[Monday Newspaper = Reporter Cho Heung-seop]The oral anti-cancer drug’Oraxol’, which Hanmi Pharm has exported to the US pharmaceutical company Artenex, was not approved by the US Food and Drug Administration (FDA).
Artenex announced on the 1st (local time) that it has received a supplementary request letter (CRL) from the FDA for marketing approval of’Orasol’, a metastatic breast cancer treatment.
Rexol is a new drug that converts the intravenous anticancer drug’paclitaxel’ into an edible form. In 2011, Hanmi Pharmaceutical exported the technology to Atenex in the US.
The FDA is known to have raised concerns about the neutropenic sequelae compared to intravenous injections of Axol, an oral anticancer drug.

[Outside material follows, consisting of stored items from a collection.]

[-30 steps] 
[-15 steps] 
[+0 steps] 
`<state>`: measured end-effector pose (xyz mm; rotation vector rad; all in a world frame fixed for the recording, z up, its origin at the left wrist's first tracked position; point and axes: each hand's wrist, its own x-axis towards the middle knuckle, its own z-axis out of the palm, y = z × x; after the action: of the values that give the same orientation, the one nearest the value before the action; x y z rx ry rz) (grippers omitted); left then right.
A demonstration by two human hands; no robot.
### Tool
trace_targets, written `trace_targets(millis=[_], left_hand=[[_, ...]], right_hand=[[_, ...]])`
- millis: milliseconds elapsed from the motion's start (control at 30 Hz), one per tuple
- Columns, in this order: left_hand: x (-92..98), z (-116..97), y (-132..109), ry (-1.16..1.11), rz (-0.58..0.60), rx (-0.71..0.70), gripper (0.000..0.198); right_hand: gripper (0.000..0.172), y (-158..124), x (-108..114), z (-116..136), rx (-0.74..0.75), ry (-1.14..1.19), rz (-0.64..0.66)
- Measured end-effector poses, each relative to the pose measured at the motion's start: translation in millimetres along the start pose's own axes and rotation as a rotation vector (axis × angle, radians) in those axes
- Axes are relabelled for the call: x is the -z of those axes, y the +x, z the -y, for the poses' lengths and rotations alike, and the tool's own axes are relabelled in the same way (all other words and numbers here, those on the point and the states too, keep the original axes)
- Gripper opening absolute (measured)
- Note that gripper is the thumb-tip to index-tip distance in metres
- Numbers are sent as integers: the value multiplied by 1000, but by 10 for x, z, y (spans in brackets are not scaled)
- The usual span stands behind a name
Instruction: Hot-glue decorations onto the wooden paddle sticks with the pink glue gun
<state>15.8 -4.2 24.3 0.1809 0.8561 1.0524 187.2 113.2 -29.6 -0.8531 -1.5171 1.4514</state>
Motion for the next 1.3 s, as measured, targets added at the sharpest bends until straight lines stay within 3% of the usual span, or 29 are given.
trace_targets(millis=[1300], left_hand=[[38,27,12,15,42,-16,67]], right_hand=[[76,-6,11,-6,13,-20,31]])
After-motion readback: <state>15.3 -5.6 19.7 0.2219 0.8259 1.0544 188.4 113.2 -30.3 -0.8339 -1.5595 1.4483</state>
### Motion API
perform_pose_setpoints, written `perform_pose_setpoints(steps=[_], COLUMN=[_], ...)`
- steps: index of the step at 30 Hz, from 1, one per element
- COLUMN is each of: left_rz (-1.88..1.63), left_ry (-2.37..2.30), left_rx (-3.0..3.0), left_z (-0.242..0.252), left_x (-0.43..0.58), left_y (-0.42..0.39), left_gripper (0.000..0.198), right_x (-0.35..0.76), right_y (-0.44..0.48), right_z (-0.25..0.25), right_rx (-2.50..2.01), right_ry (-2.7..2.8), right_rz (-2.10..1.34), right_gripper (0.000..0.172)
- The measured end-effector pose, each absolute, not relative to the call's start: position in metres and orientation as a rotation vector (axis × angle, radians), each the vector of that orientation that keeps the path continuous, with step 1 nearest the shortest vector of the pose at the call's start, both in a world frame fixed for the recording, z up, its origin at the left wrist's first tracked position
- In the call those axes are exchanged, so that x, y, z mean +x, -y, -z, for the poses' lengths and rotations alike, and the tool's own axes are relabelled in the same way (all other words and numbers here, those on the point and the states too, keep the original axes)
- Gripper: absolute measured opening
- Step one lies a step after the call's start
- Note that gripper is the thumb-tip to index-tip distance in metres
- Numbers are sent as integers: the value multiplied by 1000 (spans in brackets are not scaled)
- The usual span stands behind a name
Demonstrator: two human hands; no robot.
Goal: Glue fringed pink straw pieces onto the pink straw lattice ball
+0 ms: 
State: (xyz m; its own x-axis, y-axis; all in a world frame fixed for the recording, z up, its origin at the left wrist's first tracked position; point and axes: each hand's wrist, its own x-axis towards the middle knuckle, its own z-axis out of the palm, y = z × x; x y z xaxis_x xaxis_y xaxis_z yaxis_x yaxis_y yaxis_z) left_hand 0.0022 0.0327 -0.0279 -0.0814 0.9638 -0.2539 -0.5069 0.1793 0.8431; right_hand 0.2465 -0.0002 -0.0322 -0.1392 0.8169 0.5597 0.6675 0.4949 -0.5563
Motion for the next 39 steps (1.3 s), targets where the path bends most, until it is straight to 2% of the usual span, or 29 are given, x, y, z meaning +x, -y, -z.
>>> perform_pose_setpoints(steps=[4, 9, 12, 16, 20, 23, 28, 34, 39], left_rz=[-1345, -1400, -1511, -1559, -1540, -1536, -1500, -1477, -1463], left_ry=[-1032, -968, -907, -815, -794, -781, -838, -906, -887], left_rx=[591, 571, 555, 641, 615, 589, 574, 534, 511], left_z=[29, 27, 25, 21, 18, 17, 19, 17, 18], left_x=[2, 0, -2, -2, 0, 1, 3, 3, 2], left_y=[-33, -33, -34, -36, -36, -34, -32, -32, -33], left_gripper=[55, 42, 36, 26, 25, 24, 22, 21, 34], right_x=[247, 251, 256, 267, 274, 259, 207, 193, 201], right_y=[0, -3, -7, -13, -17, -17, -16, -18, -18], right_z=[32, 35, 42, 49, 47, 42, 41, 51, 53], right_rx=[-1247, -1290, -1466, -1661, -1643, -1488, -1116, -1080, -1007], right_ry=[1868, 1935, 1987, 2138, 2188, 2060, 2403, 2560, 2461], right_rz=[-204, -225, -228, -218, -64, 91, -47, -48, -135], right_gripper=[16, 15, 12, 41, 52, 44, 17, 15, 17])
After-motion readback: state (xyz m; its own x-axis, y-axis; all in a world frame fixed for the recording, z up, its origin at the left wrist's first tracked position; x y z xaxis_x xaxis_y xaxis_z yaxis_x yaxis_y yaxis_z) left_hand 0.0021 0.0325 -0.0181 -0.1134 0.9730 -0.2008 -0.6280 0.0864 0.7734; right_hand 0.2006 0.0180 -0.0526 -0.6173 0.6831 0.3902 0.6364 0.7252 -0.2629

They also expressed concern about the uncertainty of the results of the objective response rate (ORR), the primary endpoint evaluated by the Independent Central Review Committee (BICR) at Week 19. He also advised the need to conduct appropriate new clinical trials in patients with metastatic breast cancer in the United States to evaluate additional safety data.
“(FDA) has informed us of the need for additional strategies to improve safety, such as optimizing dosage for approval of a potential marketing license,” said Artenex.
Athenex will discuss FDA’s requirements for clinical trial design and scope, and will ask the FDA for a meeting to coordinate marketing approval approval as the next step.
Artenex said, “We are very sorry for the FDA’s decision,” and said, “We will seek the best way to obtain marketing approval of recreational sol.”